• INSTRUCTIONS FOR THE TASK
Check each line below for the word "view" and give the number of lines that have it, nothing more.

• SOURCE DATA
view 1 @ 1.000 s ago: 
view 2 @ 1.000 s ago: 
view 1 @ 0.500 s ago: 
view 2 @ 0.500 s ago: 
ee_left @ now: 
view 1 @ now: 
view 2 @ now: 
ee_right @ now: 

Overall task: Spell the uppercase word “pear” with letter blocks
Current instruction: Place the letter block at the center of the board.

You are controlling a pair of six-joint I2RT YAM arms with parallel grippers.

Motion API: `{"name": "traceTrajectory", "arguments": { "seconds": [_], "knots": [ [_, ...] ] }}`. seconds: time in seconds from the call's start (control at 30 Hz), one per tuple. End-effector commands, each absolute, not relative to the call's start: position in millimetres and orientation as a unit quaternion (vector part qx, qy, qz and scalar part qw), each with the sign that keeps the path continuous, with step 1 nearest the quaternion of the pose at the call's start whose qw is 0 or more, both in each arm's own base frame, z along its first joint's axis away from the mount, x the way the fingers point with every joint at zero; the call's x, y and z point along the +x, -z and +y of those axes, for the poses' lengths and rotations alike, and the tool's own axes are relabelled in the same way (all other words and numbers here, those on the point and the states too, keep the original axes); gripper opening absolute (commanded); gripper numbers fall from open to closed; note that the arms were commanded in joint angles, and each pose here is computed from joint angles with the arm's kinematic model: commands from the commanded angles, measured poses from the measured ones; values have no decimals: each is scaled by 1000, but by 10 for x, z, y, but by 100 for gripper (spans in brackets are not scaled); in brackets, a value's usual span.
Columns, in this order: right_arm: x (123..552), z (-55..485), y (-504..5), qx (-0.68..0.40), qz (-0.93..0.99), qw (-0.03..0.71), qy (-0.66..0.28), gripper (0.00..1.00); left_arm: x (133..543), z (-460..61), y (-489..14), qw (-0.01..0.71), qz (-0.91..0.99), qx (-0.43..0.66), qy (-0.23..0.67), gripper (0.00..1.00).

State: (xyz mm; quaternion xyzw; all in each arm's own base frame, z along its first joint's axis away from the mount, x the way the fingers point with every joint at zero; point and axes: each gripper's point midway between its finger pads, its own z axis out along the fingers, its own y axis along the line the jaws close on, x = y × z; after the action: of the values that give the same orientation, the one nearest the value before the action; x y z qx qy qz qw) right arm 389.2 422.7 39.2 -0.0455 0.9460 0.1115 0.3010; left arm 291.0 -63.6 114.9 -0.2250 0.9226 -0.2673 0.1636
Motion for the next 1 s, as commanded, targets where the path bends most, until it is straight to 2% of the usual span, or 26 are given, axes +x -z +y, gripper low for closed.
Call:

• THE ANSWER
6